_Aim of the task_. Every line of the listing should be transcribed exactly, with nothing left out.

_Given information_.
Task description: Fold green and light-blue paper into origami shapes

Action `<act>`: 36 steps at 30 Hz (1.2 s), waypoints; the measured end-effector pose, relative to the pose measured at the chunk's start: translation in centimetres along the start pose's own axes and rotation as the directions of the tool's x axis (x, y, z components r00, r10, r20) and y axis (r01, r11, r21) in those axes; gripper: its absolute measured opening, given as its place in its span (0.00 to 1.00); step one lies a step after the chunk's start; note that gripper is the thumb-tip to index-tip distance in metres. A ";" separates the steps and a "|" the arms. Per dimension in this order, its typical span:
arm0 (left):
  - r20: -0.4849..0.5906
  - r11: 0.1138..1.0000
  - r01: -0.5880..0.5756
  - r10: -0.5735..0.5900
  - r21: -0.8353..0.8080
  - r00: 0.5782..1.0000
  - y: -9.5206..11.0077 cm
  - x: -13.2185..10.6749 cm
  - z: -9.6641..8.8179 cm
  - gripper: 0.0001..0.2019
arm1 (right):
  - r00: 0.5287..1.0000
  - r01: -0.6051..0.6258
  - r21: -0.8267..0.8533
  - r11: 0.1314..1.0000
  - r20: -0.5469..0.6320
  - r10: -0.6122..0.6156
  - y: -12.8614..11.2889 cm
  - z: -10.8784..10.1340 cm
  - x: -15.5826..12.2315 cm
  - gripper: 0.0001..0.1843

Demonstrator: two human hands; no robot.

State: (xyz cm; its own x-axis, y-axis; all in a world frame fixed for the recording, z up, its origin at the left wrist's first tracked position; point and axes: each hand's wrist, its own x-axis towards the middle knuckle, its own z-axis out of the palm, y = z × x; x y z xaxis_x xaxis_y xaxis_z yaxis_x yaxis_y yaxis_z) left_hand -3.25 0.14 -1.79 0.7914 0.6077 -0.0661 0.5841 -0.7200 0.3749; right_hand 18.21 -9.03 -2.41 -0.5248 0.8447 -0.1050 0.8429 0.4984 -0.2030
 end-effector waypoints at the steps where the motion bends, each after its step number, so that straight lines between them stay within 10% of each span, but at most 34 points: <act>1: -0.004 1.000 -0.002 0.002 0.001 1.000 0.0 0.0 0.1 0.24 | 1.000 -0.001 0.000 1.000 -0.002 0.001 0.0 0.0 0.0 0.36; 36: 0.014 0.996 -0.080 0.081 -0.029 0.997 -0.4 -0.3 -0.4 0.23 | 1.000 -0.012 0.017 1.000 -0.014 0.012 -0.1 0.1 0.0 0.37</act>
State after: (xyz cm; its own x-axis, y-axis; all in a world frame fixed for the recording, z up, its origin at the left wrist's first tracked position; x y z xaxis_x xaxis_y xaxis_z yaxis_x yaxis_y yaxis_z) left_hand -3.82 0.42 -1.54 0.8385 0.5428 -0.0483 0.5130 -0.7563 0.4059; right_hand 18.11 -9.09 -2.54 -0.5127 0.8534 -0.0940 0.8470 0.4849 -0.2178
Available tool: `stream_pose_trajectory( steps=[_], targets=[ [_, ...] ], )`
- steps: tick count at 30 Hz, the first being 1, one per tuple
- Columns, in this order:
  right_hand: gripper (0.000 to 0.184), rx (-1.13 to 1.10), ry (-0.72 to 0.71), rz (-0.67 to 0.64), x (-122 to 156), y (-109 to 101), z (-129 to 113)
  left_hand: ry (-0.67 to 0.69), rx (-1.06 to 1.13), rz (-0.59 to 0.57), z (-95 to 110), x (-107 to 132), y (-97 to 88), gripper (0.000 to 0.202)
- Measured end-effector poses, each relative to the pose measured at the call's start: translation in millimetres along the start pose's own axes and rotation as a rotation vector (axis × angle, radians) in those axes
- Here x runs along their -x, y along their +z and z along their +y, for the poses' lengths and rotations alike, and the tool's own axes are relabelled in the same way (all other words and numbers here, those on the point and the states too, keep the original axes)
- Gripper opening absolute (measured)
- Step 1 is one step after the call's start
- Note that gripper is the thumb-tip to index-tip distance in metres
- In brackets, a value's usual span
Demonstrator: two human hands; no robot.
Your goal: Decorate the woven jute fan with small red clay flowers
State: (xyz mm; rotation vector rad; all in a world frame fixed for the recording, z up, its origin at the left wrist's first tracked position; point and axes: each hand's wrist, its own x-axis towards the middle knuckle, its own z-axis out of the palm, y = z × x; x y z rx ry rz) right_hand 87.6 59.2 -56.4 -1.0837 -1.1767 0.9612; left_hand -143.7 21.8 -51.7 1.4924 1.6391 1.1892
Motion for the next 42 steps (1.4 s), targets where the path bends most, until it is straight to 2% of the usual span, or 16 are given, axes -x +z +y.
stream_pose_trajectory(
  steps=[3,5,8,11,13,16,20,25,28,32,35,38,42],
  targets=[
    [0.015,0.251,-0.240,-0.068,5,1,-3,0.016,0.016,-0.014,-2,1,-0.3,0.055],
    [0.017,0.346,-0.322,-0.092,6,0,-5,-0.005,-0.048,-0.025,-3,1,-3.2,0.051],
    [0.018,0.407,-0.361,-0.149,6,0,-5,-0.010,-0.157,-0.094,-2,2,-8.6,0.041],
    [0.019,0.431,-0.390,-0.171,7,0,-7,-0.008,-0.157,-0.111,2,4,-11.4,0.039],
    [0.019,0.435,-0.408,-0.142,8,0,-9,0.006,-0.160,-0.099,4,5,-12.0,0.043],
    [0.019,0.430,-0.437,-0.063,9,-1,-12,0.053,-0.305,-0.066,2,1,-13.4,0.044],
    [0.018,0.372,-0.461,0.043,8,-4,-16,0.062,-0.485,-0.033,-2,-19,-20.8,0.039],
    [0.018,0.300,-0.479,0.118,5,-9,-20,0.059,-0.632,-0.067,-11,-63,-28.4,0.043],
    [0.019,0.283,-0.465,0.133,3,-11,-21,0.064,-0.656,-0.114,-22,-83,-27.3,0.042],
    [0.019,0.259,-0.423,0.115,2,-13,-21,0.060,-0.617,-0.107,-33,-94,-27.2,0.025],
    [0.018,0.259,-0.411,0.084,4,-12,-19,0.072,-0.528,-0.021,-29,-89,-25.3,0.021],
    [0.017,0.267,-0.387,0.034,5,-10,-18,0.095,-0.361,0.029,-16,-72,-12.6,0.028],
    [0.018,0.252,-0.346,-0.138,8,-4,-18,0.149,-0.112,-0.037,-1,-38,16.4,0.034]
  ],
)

_Solution below_.
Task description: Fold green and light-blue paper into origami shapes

Action `<act>`: 36 steps at 30 Hz (1.2 s), waypoints; the measured end-effector pose, relative to the pose measured at the chunk's start: translation in centimetres along the start pose's own axes and rotation as the directions of the tool's x axis (x, y, z components r00, r10, r20) and y axis (r01, r11, r21) in those axes; gripper: its absolute measured opening, given as its place in its span (0.00 to 1.00); step one lies a step after the chunk's start; note that gripper is the thumb-tip to index-tip distance in metres. A ";" separates the steps and a "|" the arms. Per dimension in this order, its typical span:
arm0 (left):
  - r20: -0.4849..0.5906
  - r11: 0.1138..1.0000
  - r01: -0.5880..0.5756
  - r10: -0.5735..0.5900
  - r21: -0.8353..0.8080
  - r00: 0.5782..1.0000
  - y: -9.5206..11.0077 cm
  - x: -13.2185..10.6749 cm
  - z: -9.6641..8.8179 cm
  - gripper: 0.0001..0.2019
arm1 (right):
  - r00: 0.5287..1.0000
  - r01: -0.6051..0.6258
  - r21: -0.8267..0.8533
  - r11: 0.1314..1.0000
  - r20: -0.5469..0.6320
  - r10: -0.6122..0.6156
  - y: -12.8614..11.2889 cm
  - z: -10.8784..10.1340 cm
  - x: -15.5826..12.2315 cm
  - gripper: 0.0001..0.1843

Demonstrator: two human hands; no robot.

State: (xyz cm; its own x-axis, y-axis; all in a world frame fixed for the recording, z up, its origin at the left wrist's first tracked position; point and axes: each hand's wrist, its own x-axis towards the middle knuckle, its own z-axis out of the palm, y = z × x; x y z xaxis_x xaxis_y xaxis_z yaxis_x yaxis_y yaxis_z) left_hand -3.25 0.14 -1.79 0.7914 0.6077 -0.0661 0.5841 -0.7200 0.3749; right_hand 18.21 -9.03 -2.41 -0.5248 0.8447 -0.1050 0.8429 0.4984 -0.2030
 end-effector waypoints at the steps where the motion bends, each after its step number, so that straight lines between them stay within 10% of each span, but at most 34 points: <act>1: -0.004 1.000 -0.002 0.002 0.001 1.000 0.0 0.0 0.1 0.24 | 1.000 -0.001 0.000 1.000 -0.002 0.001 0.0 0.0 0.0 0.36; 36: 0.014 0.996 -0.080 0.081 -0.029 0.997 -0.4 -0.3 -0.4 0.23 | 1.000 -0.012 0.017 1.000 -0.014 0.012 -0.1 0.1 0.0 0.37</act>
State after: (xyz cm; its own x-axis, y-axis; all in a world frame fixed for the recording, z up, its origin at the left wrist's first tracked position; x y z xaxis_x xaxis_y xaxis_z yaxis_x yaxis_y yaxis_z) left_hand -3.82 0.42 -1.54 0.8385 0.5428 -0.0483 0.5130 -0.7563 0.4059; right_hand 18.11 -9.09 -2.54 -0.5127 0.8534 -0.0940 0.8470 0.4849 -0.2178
Available tool: `stream_pose_trajectory( steps=[_], targets=[ [_, ...] ], )`
- steps: tick count at 30 Hz, the first being 1, one per tuple
- Columns, in this order:
  right_hand: gripper (0.000 to 0.184), rx (-1.13 to 1.10), ry (-0.72 to 0.71), rz (-0.67 to 0.64), x (-122 to 156), y (-109 to 101), z (-129 to 113)
  left_hand: ry (-0.67 to 0.69), rx (-1.06 to 1.13), rz (-0.59 to 0.57), z (-95 to 110), x (-107 to 132), y (-97 to 88), gripper (0.000 to 0.202)
- Measured end-effector poses, each relative to the pose measured at the call's start: translation in millimetres along the start pose's own axes and rotation as a rotation vector (axis × angle, radians) in those axes
- Here x runs along their -x, y along their +z and z along their +y, for the poses' lengths and rotations alike, and the tool's own axes are relabelled in the same way (all other words and numbers here, those on the point and the states too, keep the original axes)
- Gripper opening absolute (measured)
- Step 1 is one step after the call's start
- Note that gripper is the thumb-tip to index-tip distance in metres
- In brackets, a value's usual span
Demonstrator: two human hands; no robot.
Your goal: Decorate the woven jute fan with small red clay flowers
State: (xyz mm; rotation vector rad; all in a world frame fixed for the recording, z up, its origin at the left wrist's first tracked position; point and axes: each hand's wrist, its own x-axis towards the middle knuckle, its own z-axis out of the palm, y = z × x; x y z rx ry rz) right_hand 87.6 59.2 -56.4 -1.0837 -1.1767 0.9612; left_hand -143.7 21.8 -51.7 1.4924 1.6391 1.1892
Motion for the next 42 steps (1.4 s), targets where the path bends most, until it is straight to 2% of the usual span, or 16 are given, axes -x +z +y.
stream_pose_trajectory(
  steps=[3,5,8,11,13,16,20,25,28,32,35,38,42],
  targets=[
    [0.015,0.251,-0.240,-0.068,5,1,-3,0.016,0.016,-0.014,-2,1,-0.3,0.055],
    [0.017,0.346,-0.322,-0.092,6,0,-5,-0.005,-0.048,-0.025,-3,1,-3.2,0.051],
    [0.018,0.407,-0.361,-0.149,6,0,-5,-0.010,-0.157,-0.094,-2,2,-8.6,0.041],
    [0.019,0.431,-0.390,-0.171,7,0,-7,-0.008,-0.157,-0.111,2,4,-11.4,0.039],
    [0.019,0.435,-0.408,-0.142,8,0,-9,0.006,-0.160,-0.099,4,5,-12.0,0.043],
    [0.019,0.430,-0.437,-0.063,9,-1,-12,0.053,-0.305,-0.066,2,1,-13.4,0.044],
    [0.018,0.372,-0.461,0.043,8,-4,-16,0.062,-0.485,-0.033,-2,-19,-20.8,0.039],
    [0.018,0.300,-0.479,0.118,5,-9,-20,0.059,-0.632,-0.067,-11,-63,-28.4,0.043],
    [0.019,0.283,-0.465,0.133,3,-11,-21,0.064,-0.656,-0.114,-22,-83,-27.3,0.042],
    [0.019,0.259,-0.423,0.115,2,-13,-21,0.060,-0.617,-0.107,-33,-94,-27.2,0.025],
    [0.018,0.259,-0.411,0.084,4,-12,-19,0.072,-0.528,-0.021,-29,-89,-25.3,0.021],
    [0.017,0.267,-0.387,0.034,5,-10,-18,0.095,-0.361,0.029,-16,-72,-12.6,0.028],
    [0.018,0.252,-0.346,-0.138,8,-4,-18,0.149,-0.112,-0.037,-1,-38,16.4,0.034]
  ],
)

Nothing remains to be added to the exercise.